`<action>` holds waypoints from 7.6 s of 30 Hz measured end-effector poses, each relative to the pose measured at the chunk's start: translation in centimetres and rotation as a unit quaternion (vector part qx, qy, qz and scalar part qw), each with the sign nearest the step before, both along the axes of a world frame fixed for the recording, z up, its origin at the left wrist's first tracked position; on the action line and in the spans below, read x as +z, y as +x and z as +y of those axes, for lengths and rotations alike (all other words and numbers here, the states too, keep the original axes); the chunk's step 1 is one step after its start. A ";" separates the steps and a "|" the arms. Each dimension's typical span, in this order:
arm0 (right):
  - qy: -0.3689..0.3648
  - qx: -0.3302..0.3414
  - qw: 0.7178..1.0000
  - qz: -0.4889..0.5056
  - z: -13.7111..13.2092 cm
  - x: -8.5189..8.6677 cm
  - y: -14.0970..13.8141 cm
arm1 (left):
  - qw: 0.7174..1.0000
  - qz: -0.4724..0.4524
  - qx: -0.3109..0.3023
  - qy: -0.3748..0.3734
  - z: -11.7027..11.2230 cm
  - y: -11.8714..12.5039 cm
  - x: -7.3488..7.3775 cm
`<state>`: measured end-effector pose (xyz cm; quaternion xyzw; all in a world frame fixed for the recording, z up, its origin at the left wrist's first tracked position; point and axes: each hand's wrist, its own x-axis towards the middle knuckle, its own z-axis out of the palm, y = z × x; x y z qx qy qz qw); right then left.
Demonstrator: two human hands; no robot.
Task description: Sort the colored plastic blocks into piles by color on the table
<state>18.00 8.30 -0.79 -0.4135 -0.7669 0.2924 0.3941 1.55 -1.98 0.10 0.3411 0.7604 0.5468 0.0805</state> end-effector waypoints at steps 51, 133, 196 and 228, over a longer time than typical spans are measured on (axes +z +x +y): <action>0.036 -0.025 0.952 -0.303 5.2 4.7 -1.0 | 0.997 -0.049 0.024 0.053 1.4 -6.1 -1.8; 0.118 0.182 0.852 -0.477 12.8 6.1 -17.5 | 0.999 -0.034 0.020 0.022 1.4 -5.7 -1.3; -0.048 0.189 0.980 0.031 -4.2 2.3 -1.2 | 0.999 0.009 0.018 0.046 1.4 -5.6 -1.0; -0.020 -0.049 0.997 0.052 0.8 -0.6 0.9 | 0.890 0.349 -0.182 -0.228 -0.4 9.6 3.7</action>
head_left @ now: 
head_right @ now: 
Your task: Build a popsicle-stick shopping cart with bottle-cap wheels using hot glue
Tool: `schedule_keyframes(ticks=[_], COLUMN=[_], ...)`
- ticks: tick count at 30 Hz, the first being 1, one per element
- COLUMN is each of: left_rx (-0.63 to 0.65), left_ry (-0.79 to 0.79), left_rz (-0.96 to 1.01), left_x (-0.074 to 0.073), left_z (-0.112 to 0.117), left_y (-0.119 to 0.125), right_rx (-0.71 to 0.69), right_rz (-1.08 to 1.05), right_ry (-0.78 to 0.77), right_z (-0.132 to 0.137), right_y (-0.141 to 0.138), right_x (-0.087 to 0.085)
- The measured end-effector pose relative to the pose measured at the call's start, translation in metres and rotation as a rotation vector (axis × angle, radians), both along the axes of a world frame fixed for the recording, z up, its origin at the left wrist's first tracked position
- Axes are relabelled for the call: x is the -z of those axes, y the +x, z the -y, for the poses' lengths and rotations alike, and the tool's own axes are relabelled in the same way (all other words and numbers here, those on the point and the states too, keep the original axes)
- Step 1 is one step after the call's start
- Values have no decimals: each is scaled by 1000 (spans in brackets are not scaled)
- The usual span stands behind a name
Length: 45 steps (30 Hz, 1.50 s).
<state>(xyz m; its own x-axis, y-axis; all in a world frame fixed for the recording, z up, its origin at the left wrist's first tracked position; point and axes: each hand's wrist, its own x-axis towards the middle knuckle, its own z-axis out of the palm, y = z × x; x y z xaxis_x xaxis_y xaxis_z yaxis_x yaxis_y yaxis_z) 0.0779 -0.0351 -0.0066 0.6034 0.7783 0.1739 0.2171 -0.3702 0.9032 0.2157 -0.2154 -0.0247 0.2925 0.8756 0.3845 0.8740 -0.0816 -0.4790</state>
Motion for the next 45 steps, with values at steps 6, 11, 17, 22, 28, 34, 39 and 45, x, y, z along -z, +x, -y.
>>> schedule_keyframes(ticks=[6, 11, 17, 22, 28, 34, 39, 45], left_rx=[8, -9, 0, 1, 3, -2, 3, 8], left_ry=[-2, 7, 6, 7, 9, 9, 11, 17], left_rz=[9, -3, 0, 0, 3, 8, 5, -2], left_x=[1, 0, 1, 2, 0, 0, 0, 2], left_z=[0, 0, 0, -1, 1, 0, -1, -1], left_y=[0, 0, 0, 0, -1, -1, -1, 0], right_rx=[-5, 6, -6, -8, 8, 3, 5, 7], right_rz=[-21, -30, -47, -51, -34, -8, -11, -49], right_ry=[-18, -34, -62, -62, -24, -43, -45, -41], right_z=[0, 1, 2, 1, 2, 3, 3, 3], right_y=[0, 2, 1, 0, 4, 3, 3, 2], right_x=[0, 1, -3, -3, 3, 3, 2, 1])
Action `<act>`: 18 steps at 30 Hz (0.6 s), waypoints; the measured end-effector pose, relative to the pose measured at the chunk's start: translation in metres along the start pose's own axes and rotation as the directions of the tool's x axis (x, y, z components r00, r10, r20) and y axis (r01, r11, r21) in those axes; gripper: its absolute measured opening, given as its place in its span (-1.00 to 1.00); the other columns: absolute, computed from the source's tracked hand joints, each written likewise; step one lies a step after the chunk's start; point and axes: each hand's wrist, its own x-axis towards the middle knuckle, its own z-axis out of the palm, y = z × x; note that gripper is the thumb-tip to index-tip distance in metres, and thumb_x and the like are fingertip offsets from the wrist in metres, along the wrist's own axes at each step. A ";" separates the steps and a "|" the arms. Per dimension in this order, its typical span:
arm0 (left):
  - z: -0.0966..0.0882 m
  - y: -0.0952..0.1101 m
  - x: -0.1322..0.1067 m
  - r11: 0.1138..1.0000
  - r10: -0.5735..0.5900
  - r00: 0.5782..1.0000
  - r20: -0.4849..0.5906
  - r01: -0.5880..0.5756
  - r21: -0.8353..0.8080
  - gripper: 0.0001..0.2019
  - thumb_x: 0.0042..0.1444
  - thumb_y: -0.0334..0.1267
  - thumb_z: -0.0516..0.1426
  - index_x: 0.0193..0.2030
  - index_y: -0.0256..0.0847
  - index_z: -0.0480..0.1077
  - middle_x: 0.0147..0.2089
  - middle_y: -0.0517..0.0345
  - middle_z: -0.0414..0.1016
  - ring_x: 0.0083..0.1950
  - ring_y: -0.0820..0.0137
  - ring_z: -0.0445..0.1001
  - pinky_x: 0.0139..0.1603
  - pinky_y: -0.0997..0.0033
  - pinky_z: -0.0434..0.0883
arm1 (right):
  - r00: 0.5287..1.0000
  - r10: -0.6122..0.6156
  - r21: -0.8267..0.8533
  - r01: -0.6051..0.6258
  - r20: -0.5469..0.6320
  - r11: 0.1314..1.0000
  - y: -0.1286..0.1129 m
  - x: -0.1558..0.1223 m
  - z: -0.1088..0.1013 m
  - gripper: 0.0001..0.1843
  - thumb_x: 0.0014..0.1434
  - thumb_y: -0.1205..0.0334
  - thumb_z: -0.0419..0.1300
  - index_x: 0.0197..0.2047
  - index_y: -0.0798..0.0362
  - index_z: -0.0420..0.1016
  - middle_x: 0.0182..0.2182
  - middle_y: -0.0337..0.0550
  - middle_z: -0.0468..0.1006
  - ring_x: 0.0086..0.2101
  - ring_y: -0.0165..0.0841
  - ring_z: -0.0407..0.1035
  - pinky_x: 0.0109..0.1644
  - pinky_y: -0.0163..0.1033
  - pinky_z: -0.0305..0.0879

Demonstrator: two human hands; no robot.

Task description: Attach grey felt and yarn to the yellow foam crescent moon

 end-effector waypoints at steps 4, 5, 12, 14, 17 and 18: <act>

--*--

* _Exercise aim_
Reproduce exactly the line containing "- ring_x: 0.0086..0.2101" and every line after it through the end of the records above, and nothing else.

* _Answer space_
  - ring_x: 0.0086..0.2101
  - ring_y: -0.0165..0.0841
  - ring_z: -0.0407..0.1035
  - pinky_x: 0.0109..0.1644
  - pinky_y: -0.0163..0.1033
  - pinky_z: -0.0305..0.0879

Demonstrator: two human hands; no robot.

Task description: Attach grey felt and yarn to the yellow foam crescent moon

 end-effector waypoints at steps 4, 5, 12, 14, 17 and 18: <act>

The submitted answer is complete.